----- Recorded data -----
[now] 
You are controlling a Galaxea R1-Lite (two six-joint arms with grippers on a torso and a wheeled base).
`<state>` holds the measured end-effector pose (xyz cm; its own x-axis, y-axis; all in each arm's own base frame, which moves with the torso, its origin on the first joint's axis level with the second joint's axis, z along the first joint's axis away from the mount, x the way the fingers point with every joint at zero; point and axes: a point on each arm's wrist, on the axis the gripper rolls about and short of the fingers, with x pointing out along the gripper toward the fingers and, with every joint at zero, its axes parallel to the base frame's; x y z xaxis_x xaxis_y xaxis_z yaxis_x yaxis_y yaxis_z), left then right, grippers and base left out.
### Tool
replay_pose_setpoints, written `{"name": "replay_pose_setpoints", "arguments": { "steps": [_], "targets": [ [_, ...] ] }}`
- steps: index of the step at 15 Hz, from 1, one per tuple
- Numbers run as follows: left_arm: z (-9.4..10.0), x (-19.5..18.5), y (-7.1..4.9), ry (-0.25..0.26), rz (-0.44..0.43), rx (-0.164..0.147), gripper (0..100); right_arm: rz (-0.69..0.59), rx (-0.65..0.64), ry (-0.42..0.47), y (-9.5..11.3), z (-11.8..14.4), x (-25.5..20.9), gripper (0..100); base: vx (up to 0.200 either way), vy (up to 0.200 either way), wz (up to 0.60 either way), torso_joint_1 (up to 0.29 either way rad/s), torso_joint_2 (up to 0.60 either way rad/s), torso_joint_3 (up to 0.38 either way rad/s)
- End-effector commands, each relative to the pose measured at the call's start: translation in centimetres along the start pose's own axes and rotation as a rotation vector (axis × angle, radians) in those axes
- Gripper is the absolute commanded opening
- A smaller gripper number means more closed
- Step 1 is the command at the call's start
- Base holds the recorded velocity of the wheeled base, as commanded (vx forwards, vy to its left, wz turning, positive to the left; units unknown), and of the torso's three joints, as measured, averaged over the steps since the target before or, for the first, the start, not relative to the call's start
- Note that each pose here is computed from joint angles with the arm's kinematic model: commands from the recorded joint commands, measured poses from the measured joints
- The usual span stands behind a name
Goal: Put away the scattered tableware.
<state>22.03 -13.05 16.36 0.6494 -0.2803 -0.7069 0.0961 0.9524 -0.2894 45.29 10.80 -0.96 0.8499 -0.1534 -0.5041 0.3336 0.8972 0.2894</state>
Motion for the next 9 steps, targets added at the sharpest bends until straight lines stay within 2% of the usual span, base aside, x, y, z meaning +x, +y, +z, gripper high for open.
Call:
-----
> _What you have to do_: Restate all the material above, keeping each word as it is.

> _Solved problem_:
[now] 
You are controlling a Galaxea R1-Lite (two six-joint arms with grippers on a torso and a wheeled base).
`<state>` holds the measured end-effector pose (xyz cm; its own x-axis, y-axis; all in each arm's own base frame, which moves with the torso, its origin on the first joint's axis level with the second joint's axis, z along the first joint's axis away from the mount, x the way the fingers point with every joint at zero; point and axes: a point on each arm's wrist, on the axis the gripper rolls about and short of the fingers, with x pointing out along the gripper toward the fingers and, with every joint at zero, its axes parallel to the base frame's; x y z xaxis_x xaxis_y xaxis_z yaxis_x yaxis_y yaxis_z), left then right, grippers and base left out.
### Tool
replay_pose_setpoints, written `{"name": "replay_pose_setpoints", "arguments": { "steps": [_], "targets": [ [_, ...] ] }}`
- steps: index of the step at 15 Hz, from 1, one per tuple
- Numbers run as follows: left_arm: z (-9.4..10.0), x (-19.5..18.5), y (-7.1..4.9), ry (-0.25..0.26), rz (-0.44..0.43), rx (-0.164..0.147), gripper (0..100); right_arm: rz (-0.69..0.59), rx (-0.65..0.64), ry (-0.42..0.47), y (-9.5..11.3), z (-11.8..14.4), x (-25.5..20.9), gripper (0..100); base: vx (up to 0.200 either way), vy (up to 0.200 either way), wz (up to 0.60 either way), torso_joint_1 (up to 0.29 either way rad/s), torso_joint_2 (up to 0.60 either way rad/s), torso_joint_3 (up to 0.38 either way rad/s)
- End-effector commands, each relative to the pose measured at the call's start: translation in centimetres along the start pose's own axes and rotation as a rotation vector (axis × angle, radians) in those axes
- Gripper is the absolute commanded opening
- A smaller gripper number means more closed
- Step 1 is the command at the call's start
- Base holds the recorded velocity of the wheeled base, as commanded (vx forwards, vy to its left, wz turning, positive to the left; units unknown), and of the torso's three joints, as measured, averaged over the steps since the target before or, for the first, the start, not relative to the call's start
- Note that each pose here is computed from joint angles with the arm's kinematic model: commands from the recorded joint commands, measured poses from the measured joints
- The usual span stands behind a name
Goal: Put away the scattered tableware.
<state>22.03 -13.05 16.36 0.6494 -0.2803 -0.7069 0.0961 0.9524 -0.2894 45.29 10.80 -0.96 0.8499 -0.1534 -0.5041 0.3336 0.8972 0.2894</state>
Motion for the next 9 steps, targets added at the sharpest bends until straight lines stay within 2% of the usual span, base aside, x, y, z meaning +x, +y, +z, gripper high for open.
Call:

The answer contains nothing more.